‘Producers’ overflows gaiety!

Feb 12, 2007 2:15 AM

Wunderbar, wunderbar! I just saw "The Producers," and as I said before, it is not Baywatch, it’s Gaywatch. I have always been a fan of Mel Brooks — his movies, his satirical comedy. "The Producers," starring David Hasselhoff, is a winner.

David is outrageous in this odd role. In drag he is camp. He has stage presence, he’s polished and not a bad singing voice. What a great, professional ensemble. I also enjoyed the live orchestra in the pit. Susan Stroman, the director/choreographer earned two of the show’s record 12 Tony Awards, one for Best Direction of a Musical and the other for Best Choreography. She also earned the 2001 Drama Desk and Outer Critics Circle Awards for both Best Direction of a Musical and Best Choreography.

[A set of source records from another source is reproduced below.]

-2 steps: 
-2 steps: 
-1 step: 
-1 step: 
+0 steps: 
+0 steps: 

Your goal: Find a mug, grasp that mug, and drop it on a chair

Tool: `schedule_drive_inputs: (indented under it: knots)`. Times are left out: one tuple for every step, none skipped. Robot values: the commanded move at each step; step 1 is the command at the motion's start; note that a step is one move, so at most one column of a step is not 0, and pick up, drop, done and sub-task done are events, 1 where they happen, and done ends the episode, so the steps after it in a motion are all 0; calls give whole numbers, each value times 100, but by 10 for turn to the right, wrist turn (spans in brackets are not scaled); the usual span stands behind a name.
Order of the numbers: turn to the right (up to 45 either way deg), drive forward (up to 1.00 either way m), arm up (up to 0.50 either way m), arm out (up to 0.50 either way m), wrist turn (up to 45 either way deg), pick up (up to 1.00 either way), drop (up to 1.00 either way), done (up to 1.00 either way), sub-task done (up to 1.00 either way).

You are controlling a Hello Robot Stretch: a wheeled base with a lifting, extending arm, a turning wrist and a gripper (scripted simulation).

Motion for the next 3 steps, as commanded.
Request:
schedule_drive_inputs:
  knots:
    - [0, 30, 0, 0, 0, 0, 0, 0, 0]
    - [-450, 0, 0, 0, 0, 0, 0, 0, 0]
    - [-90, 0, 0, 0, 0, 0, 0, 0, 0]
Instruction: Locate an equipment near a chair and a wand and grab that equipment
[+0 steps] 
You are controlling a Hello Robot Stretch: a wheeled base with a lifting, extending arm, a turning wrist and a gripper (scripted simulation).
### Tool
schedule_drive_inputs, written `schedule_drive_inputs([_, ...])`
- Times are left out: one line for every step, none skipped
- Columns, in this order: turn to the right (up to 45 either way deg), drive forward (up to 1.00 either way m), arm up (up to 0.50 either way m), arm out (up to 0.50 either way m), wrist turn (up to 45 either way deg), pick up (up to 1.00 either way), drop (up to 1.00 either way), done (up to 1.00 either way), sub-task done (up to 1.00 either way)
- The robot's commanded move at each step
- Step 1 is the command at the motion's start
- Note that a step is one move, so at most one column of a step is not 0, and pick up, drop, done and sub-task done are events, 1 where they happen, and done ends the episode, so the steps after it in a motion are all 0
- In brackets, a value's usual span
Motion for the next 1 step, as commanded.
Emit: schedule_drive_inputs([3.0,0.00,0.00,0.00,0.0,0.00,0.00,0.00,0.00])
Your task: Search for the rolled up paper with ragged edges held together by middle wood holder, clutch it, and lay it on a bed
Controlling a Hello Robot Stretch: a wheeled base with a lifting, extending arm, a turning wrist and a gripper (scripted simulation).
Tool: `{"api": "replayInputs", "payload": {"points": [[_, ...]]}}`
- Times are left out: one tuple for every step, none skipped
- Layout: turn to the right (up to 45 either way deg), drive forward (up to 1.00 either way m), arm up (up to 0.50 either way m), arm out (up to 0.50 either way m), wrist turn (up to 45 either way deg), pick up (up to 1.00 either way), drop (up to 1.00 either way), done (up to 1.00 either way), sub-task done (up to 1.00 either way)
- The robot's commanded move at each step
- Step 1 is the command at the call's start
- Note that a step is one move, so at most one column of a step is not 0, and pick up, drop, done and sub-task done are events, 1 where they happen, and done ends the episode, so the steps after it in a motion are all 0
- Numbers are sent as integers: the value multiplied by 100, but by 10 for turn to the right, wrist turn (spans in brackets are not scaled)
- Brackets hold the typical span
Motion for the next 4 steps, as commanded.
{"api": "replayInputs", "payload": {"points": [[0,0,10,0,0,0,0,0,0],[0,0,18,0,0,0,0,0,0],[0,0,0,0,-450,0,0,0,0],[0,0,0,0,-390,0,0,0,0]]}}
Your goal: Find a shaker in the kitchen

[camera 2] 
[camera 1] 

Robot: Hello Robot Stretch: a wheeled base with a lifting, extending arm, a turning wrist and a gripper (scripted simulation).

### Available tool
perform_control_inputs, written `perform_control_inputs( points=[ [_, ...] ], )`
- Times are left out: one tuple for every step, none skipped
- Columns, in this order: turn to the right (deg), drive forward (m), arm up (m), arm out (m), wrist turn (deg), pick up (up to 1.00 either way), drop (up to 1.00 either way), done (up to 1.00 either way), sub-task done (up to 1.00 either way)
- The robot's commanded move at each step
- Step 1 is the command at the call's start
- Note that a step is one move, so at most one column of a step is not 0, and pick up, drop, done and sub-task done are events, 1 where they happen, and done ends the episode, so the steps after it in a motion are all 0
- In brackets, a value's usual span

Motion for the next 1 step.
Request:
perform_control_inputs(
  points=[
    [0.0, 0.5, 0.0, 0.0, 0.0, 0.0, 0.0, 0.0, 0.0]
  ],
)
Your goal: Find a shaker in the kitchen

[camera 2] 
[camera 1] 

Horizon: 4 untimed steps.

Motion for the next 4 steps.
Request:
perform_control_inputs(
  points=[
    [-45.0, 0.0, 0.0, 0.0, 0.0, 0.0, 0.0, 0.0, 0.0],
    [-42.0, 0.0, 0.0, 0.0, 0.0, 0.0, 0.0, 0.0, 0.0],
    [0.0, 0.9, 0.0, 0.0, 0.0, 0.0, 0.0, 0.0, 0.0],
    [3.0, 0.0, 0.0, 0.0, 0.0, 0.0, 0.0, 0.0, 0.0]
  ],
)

Let’s take a minute to talk about the show’s opening: the fashions, which for most of the crowd, was like a "worst dressed" list.

I decided to dress in a black Boss suit for a change of pace. Everyone thought I was in mourning. Maybe I was. The opening had some of the meanest queens I have ever met in my life. Why do they let jealousy soil their psyche.

Nonetheless, the opening party was full of sweets, candy, popcorn, chocolate, creams, candy and cake. Bottom line is Paris Las Vegas and Harrah’s just might have a hit on their hands. It is all up to the marketing, the brokers and the ticket prices. I see a winner here, though the ticket prices might be a bit too high.

At the Wynn we have "Spamalot" opening in March. This Eric Idol and Mike Nichols presentation is a first class Broadway well-oiled production. So, we have "The Producers" at the Paris, "Spamalot" at the Wynn. First class Broadway battling first class Broadway. Now we can truly see if the Great White Way will work in Las Vegas!

As I reported last week, Steve Wyrick did open his $35 million-plus entertainment complex in Desert Passage. I am behind this young man. Again, if a cat has nine lives, he has 100.

This week our hearts are heavy. We have the tragic death of three stars of yesteryear, today and tomorrow. We all remember Barbara McNair. She was the first real African-American entertainer with her own TV show. I remember her replacing Diahann Carroll, whose hair I was doing and Barbara replaced her in "No Strings," an old Rogers and Hammerstein musical. This lady had more drama, from shootings to being a drama diva, being busted for drugs, her brother was murdered here. Her husband was murdered as well. We can’t forget she was a great entertainer. She will be missed.

At 93 years old, Frankie Laine and Mule Train will continue to live. I saw him here at the Suncoast and at 90 he was still on stage. God bless him. Frankie Laine was a real entertainer and was much loved. He will be missed.

Now, lets talk about Anna Nicole Smith. The Marilyn Monroe look-a-like was famous for being famous, but there was an honesty about her. It was a tragic end to a troubled life. Let’s keep good thoughts for her and her infant child.

We wish Tony Curtis a speedy recovery. I love Tony Curtis.

A tip of the leopard fedora to Paramount Entertainment and Hooters for taking me to King’s World for the 30th anniversary of "Saturday Night Fever." I am honored with their respect.